However, I somehow managed to emerge understanding a fair amount of words and conversations. Although I was not able to participate or respond, I often had a basic idea of what was said. The process was tiring, because I strained to hear words I knew, then tried to figure out the meaning of words I didn’t know given the context, thus creating a delay between the time something was spoken to the time I decided I understood or not.
Anyway, the funnier of my stumbling blocks was my proficiency in the German language. Because my brain is used to switching readily between German and English that is where my instincts instantly jumped. It messed with my memory and occasionally I uttered half German half Spanish sentences that probably made no sense to my host family. At least we were able to gesture and smile a lot.
My favorite mishaps were these:
Counting to five became difficult when I said to myself, “uno, dos, tres, cuatro…cuatro…fünf. With my hand spread out I looked at it puzzled. No, it’s not fünf. You know, that number that comes after cuatro….After 10 seconds the data was finally accessed and I was able to say with gusto, “ahhh, cinco!” Seriously, I’ve known how to count to 10 in spanish for a long time, but the wires continually got crossed.
I also said “nee, nee” (pronounced nay) all the time, another way to say no in German, when “no” is one of those words that English and Spanish share.
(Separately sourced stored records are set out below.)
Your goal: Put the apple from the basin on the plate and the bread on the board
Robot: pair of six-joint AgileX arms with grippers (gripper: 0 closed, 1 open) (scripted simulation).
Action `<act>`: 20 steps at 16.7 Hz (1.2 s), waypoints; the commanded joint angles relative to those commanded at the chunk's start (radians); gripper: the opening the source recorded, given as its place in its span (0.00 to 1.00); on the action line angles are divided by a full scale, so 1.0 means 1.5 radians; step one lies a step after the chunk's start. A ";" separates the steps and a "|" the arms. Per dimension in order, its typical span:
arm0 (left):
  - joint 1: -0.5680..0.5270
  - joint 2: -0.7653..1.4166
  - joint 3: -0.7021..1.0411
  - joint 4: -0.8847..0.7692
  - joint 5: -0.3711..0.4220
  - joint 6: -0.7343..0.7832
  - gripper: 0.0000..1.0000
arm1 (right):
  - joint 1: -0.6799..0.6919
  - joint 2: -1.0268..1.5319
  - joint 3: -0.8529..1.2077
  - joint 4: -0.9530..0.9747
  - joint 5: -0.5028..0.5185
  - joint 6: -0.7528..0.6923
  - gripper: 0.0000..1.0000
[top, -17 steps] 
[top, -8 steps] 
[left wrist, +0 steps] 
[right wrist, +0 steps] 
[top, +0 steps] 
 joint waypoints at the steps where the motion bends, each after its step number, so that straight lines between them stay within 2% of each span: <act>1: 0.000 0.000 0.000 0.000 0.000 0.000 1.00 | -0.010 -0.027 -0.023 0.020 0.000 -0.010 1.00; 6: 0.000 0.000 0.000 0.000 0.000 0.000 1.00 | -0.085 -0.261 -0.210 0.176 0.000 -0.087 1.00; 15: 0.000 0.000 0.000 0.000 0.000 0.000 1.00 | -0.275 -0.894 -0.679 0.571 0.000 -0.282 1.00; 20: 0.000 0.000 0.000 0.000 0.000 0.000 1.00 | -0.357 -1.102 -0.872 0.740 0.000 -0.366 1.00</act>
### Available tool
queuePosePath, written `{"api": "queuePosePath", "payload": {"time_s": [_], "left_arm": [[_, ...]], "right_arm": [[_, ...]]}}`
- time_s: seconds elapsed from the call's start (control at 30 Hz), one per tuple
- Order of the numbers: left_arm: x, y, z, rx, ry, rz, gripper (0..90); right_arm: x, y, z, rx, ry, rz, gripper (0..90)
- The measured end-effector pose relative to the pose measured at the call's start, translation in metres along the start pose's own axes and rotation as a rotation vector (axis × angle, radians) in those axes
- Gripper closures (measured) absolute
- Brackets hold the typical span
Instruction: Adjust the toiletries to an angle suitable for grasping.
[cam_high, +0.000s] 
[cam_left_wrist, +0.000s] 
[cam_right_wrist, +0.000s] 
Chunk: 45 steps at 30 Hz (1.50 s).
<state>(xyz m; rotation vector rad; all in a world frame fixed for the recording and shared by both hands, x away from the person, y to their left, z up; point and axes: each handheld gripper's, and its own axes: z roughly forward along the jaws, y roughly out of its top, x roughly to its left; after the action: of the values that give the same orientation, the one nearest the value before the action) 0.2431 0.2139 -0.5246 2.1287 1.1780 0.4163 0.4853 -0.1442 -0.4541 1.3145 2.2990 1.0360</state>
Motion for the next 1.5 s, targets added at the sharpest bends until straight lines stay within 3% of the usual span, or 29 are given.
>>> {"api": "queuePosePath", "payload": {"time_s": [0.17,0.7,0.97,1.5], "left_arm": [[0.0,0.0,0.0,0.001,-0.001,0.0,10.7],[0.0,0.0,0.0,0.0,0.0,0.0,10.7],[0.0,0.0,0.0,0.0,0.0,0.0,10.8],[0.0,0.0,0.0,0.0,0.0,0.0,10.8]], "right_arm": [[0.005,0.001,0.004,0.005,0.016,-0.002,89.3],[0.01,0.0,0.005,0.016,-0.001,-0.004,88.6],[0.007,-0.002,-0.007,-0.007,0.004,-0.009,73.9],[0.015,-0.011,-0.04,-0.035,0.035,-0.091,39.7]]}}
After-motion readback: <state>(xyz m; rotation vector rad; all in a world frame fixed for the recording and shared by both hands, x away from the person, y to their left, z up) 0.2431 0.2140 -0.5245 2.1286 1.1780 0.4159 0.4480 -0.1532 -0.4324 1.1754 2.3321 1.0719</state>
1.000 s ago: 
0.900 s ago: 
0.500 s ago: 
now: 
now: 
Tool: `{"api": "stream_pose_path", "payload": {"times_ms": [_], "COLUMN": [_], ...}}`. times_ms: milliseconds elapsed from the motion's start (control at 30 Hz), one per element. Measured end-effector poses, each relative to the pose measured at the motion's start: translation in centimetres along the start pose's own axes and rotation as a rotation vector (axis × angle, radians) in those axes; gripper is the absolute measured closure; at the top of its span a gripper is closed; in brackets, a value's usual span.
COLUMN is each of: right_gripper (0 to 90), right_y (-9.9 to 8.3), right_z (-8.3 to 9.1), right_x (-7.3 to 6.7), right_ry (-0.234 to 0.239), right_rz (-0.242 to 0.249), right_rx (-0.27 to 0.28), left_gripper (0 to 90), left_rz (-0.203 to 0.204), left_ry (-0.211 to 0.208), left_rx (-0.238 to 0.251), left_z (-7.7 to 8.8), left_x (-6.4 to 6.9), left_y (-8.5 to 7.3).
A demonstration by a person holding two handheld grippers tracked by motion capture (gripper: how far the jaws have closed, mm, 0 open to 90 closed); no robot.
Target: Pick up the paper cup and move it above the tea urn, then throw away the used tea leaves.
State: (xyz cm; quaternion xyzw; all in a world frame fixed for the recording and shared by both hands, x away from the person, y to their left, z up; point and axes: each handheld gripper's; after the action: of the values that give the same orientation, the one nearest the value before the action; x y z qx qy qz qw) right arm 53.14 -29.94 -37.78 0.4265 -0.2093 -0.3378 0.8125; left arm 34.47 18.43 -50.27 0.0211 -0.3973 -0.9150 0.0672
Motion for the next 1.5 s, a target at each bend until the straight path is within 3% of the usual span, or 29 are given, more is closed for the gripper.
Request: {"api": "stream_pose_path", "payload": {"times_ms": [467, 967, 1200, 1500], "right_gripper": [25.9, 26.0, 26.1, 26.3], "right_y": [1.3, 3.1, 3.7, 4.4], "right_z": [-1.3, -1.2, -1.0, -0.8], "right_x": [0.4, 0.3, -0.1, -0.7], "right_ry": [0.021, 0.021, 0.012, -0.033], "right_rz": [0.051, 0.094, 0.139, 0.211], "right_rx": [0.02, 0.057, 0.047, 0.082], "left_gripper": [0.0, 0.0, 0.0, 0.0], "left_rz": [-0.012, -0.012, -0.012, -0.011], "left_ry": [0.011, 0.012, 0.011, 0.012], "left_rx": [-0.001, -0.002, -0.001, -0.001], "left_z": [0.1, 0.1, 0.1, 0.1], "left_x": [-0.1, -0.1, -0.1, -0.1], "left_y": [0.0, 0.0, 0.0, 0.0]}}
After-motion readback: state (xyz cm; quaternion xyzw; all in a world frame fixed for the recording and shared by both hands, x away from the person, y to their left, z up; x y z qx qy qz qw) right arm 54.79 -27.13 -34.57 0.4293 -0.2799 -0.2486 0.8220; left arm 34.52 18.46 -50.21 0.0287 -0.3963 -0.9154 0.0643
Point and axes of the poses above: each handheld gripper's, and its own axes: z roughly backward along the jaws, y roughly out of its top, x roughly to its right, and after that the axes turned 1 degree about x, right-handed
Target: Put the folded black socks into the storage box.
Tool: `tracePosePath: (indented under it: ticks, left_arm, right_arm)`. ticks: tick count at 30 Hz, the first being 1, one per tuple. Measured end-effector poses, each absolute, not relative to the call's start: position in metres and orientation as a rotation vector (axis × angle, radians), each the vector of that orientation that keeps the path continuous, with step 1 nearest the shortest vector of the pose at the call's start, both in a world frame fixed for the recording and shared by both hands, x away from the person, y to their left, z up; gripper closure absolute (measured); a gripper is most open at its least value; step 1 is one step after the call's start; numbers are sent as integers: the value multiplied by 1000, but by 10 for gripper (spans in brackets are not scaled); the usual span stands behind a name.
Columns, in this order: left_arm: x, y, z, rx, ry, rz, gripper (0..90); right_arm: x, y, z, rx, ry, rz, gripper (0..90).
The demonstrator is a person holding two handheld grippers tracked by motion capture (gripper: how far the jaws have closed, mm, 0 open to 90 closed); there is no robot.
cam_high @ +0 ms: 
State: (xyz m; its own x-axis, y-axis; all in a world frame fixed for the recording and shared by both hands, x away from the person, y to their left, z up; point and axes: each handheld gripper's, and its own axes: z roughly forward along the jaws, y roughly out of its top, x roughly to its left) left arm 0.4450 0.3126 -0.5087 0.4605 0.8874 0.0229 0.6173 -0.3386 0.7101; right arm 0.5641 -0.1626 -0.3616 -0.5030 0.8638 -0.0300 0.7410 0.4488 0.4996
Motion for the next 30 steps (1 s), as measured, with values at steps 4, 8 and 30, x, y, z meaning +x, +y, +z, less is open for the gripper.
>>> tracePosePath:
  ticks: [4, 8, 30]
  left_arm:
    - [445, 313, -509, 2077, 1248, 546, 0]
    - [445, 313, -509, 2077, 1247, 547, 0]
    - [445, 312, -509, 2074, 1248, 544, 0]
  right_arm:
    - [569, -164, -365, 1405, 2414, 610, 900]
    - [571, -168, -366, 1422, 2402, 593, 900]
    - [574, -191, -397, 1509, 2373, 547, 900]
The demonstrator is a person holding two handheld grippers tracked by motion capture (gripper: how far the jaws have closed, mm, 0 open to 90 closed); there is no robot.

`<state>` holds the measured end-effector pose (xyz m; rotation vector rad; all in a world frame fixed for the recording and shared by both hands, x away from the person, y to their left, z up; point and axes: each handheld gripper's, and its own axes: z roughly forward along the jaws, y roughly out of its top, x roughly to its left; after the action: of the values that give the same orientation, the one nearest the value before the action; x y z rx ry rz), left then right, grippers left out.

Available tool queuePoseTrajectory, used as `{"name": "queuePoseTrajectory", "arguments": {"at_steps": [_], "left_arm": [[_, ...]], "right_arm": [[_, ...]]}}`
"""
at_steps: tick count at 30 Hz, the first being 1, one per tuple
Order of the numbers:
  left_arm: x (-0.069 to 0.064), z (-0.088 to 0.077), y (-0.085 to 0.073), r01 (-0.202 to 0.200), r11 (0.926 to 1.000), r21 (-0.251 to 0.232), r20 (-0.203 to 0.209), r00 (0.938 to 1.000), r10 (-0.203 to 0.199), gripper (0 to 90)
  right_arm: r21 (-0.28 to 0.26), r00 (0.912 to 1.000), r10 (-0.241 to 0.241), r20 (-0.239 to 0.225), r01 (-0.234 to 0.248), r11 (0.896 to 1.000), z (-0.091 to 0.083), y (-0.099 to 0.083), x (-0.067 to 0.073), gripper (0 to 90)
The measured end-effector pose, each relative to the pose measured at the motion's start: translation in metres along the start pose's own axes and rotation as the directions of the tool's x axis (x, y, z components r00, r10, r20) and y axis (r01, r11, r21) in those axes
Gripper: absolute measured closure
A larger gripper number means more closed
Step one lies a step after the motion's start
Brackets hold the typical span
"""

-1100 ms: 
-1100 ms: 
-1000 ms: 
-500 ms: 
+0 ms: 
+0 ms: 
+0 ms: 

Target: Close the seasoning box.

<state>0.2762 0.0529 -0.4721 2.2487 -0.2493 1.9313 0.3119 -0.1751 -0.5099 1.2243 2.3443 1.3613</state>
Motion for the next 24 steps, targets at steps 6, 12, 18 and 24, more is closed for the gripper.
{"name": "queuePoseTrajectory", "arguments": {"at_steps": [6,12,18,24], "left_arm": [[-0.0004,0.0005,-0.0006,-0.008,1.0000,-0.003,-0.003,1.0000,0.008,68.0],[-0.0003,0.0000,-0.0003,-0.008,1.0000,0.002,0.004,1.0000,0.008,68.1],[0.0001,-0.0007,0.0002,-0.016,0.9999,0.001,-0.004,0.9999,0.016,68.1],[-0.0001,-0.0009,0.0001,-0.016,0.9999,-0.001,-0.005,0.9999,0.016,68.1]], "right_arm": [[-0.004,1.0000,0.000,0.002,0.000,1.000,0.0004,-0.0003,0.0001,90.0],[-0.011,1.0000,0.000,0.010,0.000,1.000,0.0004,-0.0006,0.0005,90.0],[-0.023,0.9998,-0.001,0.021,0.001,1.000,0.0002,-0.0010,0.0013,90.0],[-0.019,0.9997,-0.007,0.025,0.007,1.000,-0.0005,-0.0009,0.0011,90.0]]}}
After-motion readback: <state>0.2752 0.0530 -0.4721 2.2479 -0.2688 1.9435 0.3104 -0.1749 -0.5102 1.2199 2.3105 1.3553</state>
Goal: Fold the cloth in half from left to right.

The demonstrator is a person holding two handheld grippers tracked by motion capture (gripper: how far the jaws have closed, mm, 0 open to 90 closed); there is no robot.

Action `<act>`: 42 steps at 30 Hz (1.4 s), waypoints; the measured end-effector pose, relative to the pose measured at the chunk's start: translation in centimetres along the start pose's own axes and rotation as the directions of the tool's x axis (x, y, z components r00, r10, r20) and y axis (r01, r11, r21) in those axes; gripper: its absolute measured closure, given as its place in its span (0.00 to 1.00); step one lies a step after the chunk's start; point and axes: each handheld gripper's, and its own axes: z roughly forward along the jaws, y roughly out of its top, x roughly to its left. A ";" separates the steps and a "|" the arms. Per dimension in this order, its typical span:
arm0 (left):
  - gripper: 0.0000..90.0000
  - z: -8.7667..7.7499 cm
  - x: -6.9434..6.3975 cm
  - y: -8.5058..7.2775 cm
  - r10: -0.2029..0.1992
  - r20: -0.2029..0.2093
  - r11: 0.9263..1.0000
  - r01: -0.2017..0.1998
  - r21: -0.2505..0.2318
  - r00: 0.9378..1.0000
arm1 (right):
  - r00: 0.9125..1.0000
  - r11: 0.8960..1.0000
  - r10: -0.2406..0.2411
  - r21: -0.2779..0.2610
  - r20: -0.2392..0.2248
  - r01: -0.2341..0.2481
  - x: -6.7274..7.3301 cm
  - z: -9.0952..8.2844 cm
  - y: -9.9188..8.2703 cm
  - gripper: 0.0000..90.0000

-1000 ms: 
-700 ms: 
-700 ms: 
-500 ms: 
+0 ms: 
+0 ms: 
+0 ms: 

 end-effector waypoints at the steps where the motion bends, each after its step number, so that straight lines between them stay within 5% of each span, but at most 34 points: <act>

Really.
The mixed prhases were fun too: “Una hora ist genug”, “Ja, aber muy consado”, and just last week I responded to someone who had asked how long I’d been in Costa Rica with, “treinta Tages”, knowing with certainty that “dias” are days.
While the explanation seems funny, my perfectionist personality was at times frustrated and embarrassed. It is a difficult thing to attempt to communicate and fail, for I did not want to appear less intelligent that I know I am to be. I was afraid because too many people in the States assume that picking up the nuances of another culture and language are so easy that they impose this belief on foreigners and hold it against them when they lack the finesse of a native speaker. This attitude is magnified in Eastern Washington state where I grew up, where people write letters to the editor advocating to cease teaching Spanish in schools and that Spanish shouldn’t be spoken in “America”. Sigh.
Nevertheless, I have the skills for a solid base. When I am able to speak Spanish, the skills I picked up in Costa Rica will be valuable in the future, especially if a situation ever calls for a translator.